Work required: Nothing outside the range below should be printed. Output exactly the lines from the line with "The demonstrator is" to the line with "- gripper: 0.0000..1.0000", both included.

Collected data entries:
▼

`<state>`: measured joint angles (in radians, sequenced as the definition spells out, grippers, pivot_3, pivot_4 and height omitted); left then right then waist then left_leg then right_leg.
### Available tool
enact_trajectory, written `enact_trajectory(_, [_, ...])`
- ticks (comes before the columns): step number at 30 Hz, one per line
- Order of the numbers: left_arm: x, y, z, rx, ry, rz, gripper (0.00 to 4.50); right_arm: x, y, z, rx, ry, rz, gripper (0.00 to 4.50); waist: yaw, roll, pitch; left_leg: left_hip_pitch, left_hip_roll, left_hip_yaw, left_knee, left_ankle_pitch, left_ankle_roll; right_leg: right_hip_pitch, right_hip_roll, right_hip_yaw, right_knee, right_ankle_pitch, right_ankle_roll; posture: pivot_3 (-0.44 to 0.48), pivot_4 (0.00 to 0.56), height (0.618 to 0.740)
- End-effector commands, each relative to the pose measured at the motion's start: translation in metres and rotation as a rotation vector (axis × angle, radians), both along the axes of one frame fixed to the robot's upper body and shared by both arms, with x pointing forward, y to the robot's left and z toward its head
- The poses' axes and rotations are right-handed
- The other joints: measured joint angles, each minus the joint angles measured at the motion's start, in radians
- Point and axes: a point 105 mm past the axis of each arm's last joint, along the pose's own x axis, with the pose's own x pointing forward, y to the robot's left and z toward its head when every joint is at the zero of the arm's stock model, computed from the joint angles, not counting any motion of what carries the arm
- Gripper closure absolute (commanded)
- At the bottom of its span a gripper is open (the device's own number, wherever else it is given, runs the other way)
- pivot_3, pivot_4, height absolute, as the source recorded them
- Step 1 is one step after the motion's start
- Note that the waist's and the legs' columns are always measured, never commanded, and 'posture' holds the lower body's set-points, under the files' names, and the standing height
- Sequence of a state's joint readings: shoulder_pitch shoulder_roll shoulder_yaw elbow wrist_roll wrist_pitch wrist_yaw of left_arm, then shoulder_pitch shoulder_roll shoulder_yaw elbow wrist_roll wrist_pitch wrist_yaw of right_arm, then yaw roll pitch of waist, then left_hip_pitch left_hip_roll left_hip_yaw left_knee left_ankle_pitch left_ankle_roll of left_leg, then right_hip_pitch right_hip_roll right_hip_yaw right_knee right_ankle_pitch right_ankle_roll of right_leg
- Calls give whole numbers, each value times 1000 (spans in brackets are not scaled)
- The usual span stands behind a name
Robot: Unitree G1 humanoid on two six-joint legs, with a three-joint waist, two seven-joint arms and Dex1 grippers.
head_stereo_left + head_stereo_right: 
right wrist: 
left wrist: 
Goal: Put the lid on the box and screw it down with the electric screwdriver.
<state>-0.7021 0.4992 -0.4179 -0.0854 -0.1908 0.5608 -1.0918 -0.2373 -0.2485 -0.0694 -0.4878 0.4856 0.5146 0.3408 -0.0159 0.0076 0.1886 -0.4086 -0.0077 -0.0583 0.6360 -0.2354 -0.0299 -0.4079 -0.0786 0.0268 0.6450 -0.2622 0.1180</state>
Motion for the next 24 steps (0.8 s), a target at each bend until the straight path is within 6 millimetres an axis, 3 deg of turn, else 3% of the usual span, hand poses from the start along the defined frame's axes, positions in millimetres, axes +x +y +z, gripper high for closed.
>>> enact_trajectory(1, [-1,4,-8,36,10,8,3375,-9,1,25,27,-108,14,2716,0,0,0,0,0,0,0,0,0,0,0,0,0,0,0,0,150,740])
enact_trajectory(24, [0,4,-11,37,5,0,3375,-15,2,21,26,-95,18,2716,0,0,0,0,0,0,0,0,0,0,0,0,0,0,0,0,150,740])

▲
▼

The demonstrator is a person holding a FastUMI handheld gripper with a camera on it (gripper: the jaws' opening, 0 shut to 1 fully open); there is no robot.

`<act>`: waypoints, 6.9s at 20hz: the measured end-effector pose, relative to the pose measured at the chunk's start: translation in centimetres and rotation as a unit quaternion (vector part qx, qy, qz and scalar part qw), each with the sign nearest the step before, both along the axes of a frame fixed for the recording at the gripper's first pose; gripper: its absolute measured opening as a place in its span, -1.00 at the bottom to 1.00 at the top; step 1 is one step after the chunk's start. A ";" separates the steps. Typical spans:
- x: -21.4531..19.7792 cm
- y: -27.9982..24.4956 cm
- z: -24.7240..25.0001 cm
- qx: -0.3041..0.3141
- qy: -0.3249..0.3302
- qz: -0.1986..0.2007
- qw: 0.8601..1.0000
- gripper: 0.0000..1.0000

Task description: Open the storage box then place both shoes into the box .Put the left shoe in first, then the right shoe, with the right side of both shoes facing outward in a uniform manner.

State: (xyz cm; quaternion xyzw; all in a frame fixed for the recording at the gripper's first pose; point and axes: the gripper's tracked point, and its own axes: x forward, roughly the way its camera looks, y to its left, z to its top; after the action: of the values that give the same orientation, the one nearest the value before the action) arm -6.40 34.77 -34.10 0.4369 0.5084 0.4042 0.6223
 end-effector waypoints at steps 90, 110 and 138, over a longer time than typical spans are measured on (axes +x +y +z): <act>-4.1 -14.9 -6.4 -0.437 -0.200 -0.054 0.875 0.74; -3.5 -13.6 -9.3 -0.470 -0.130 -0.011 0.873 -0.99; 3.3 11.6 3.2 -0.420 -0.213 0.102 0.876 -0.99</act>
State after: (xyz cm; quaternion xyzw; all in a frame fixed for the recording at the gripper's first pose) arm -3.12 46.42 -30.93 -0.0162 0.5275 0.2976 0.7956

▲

Exercise response:
The demonstrator is a person holding a FastUMI handheld gripper with a camera on it (gripper: the jaws' opening, 0 shut to 1 fully open); there is no robot.

`<act>`: waypoints, 6.9s at 20hz: the measured end-effector pose, relative to the pose measured at the chunk's start: translation in centimetres and rotation as a unit quaternion (vector part qx, qy, qz and scalar part qw), each with the sign nearest the step before, both along the axes of a frame fixed for the recording at the gripper's first pose; gripper: its absolute measured opening as a place in its span, -1.00 at the bottom to 1.00 at the top; step 1 is one step after the chunk's start. A ";" separates the steps. Typical spans:
- x: -21.4531..19.7792 cm
- y: -27.9982..24.4956 cm
- z: -24.7240..25.0001 cm
- qx: -0.3041..0.3141
- qy: -0.3249..0.3302
- qz: -0.1986..0.2007
- qw: 0.8601..1.0000
- gripper: 0.0000..1.0000

Nothing else is part of this output.